The Family Court (Family Court Associate) Legislation Bill is based on one of the recommendations made in the 2019 report Te Korowai Ture ā-Whānau. The report was produced by an independent panel appointed by the then Minister of Justice to examine the 2014 reforms to the family justice system. The panel found that the judges’ high administrative workload was a contributor in delays in the Family Court.

Funding of $15 million over four years to establish the Family Court Associate roles was provided through Budget 21.

“Any delays in court proceedings are counter to a child’s best interests.
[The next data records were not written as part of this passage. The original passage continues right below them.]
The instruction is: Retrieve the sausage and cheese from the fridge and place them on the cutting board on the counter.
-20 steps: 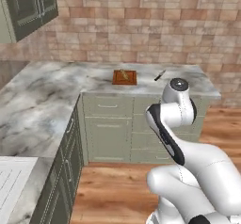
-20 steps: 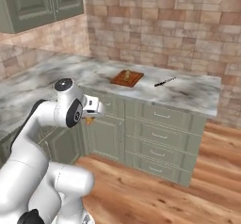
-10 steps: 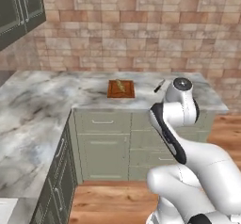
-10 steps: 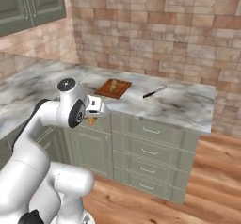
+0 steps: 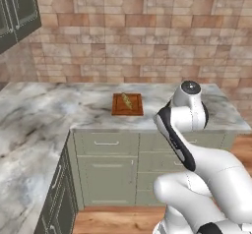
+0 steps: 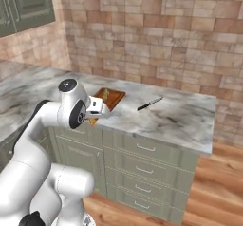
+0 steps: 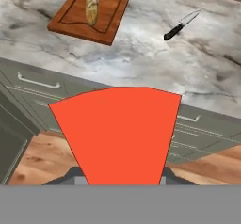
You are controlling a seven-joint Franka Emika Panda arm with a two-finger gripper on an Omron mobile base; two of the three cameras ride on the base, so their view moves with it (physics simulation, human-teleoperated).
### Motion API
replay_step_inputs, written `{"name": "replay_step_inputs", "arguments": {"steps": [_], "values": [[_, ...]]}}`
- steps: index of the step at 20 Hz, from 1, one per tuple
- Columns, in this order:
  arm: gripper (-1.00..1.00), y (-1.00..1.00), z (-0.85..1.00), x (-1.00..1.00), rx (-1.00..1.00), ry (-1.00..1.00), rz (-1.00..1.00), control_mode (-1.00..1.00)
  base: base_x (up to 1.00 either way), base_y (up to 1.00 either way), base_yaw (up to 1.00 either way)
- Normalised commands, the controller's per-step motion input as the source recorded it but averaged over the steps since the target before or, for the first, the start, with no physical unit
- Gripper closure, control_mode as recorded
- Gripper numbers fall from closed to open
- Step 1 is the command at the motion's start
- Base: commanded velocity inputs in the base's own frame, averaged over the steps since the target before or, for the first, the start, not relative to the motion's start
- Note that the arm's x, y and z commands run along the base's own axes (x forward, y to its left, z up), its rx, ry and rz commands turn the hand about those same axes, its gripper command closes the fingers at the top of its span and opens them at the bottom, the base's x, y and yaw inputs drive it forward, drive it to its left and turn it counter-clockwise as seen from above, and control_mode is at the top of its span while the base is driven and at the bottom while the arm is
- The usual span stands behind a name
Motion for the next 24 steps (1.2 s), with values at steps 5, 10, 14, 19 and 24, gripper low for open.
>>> {"name": "replay_step_inputs", "arguments": {"steps": [5, 10, 14, 19, 24], "values": [[1.00, 0.00, 0.00, 0.00, 0.00, 0.00, 0.00, 1.00, 0.44, 0.34, 0.00], [1.00, 0.00, 0.00, 0.00, 0.00, 0.00, 0.00, 1.00, 0.40, 0.58, -0.08], [1.00, 0.00, 0.00, 0.00, 0.00, 0.00, 0.00, 1.00, 0.54, 0.48, -0.27], [1.00, 0.00, 0.00, 0.00, 0.00, 0.00, 0.00, 1.00, 0.64, 0.30, -0.38], [1.00, 0.00, 0.00, 0.00, 0.00, 0.00, 0.00, 1.00, 0.53, 0.36, -0.19]]}}
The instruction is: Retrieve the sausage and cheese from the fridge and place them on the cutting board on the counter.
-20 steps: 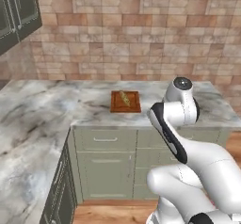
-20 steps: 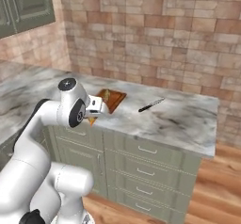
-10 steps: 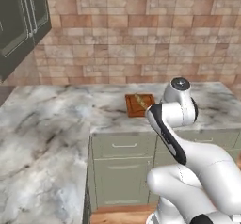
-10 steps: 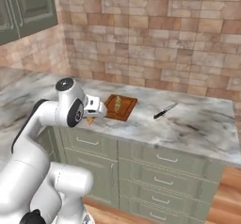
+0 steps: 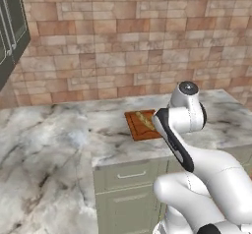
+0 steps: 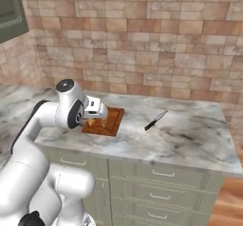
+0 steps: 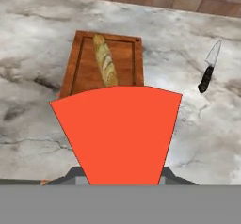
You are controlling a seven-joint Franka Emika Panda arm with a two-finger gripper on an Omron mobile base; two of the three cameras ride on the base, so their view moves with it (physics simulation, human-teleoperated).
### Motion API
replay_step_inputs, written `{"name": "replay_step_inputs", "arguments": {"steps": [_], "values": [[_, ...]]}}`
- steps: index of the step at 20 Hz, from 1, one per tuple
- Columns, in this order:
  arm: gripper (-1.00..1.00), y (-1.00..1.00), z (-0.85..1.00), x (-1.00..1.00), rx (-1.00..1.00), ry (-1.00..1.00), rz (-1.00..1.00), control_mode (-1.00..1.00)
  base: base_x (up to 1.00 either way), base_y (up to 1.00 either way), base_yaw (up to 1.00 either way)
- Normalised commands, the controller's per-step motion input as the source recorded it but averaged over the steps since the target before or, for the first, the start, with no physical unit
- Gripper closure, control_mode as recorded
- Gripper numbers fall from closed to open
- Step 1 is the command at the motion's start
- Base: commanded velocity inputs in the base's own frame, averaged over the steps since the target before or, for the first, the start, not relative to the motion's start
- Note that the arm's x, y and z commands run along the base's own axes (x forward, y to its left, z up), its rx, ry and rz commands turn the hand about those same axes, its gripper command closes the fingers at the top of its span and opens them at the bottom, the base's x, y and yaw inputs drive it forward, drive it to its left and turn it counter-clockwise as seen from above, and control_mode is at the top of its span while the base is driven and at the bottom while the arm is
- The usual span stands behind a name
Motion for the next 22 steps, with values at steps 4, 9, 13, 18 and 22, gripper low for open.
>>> {"name": "replay_step_inputs", "arguments": {"steps": [4, 9, 13, 18, 22], "values": [[1.00, 0.00, 0.00, 0.00, 0.00, 0.00, 0.00, 1.00, 0.41, 0.41, -0.03], [1.00, 0.00, 0.00, 0.00, 0.00, 0.00, 0.00, 1.00, 0.44, 0.40, 0.01], [1.00, 0.00, 0.00, 0.00, 0.00, 0.00, 0.00, 1.00, 0.45, 0.19, 0.08], [1.00, 0.00, 0.00, 0.00, 0.00, 0.00, 0.00, 1.00, 0.37, 0.09, 0.11], [1.00, 0.00, 0.00, 0.00, 0.00, 0.00, 0.00, 1.00, 0.00, 0.00, 0.01]]}}
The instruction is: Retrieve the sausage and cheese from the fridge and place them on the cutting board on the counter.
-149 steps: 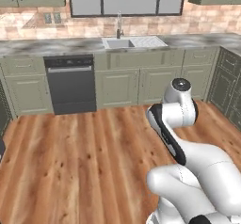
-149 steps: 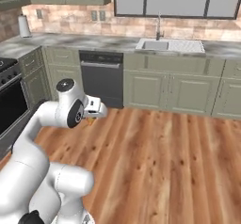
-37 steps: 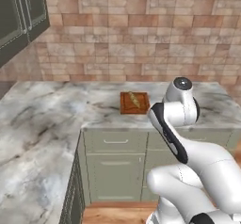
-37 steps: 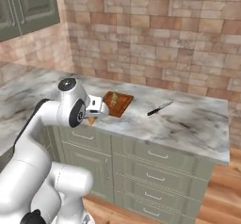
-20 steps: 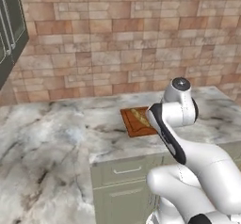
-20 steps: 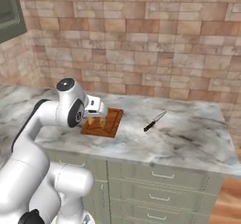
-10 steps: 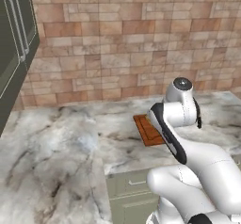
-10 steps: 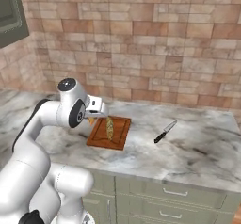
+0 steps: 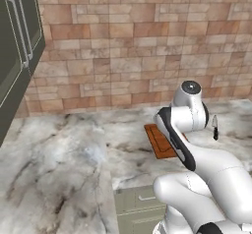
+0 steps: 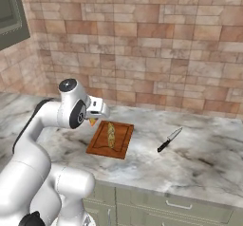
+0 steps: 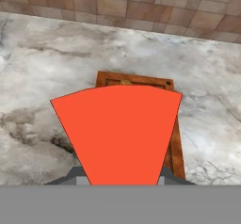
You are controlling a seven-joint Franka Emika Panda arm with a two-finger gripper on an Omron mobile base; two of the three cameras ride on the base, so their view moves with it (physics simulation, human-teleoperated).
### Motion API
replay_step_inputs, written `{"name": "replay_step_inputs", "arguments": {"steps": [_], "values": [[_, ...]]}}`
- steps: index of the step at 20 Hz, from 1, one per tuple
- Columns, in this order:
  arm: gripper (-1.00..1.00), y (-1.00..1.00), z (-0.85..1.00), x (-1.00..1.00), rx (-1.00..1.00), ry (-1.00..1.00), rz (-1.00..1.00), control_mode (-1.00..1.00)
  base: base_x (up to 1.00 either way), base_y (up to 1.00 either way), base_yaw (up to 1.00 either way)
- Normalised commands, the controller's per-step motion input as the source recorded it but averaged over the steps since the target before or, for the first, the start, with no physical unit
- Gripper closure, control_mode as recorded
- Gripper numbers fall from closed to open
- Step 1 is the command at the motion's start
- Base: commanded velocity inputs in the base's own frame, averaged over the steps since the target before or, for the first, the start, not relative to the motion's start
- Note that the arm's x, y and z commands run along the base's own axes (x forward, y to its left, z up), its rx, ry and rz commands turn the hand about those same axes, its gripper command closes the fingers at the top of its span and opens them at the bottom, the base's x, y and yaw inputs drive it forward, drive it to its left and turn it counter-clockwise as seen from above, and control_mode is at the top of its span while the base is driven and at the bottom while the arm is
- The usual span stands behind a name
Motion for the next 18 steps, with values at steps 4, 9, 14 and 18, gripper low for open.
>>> {"name": "replay_step_inputs", "arguments": {"steps": [4, 9, 14, 18], "values": [[1.00, 0.00, 0.00, 0.00, 0.00, 0.00, 0.00, 1.00, 0.00, 0.00, 0.00], [1.00, 0.00, 0.00, 0.00, 0.00, 0.00, 0.00, 1.00, 0.00, 0.00, 0.00], [1.00, 0.00, 0.00, 0.00, 0.00, 0.00, 0.00, 1.00, 0.00, 0.00, 0.00], [1.00, 0.00, 0.00, 0.00, 0.00, 0.00, 0.00, 1.00, 0.00, 0.00, 0.00]]}}
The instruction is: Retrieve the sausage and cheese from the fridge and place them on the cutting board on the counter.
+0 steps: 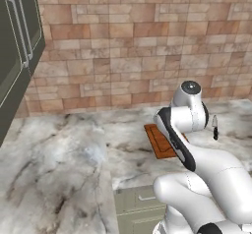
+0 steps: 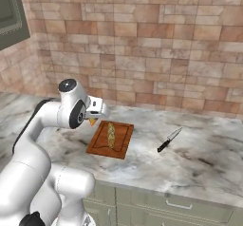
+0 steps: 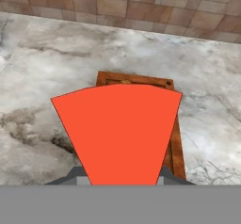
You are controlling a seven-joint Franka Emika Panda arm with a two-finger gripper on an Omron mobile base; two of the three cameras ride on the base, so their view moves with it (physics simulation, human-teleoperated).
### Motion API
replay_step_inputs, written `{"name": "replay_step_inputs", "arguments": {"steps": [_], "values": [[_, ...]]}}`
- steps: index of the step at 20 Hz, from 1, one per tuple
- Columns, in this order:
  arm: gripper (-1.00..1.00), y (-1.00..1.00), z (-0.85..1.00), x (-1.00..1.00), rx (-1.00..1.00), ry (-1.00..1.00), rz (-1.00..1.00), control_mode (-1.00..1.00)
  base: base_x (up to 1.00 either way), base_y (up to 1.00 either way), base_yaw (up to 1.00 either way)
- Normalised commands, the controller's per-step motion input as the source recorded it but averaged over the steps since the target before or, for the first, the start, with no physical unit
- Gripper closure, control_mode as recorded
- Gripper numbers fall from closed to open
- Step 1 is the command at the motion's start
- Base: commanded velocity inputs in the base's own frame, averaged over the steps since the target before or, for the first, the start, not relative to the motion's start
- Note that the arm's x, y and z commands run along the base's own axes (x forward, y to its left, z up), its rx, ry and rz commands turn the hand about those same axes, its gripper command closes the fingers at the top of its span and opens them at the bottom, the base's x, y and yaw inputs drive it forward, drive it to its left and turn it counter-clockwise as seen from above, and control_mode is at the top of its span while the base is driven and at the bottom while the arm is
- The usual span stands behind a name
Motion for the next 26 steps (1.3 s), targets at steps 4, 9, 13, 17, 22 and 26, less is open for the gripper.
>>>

This investment is about placing the welfare of children, often at their most vulnerable, at the centre of what is a hugely sensitive process,” Kiri Allan said.

In 2020, the Government began its first phase of reform based on the Panel’s recommendations, aimed at better supporting families and whānau through the family justice system.

That included:

  • restoring the right to legal representation at the start of a case in the Family Court, and allowing parties to those proceedings, where eligible, to access legal aid;
  • the establishment of Kaiārahi – Family Court Navigators and the development of better information resources to help parents and whānau navigate the system;
  • an increase to remuneration for lawyers for children to incentivise the retention of skilled practitioners; and
  • the Family Court (Supporting Children in Court) Bill, focused on enhancing children’s participation in proceedings that affect them.

The public will have the opportunity to share their views on the Family Court (Family Court Associate) Legislation Bill at the Select Committee stage.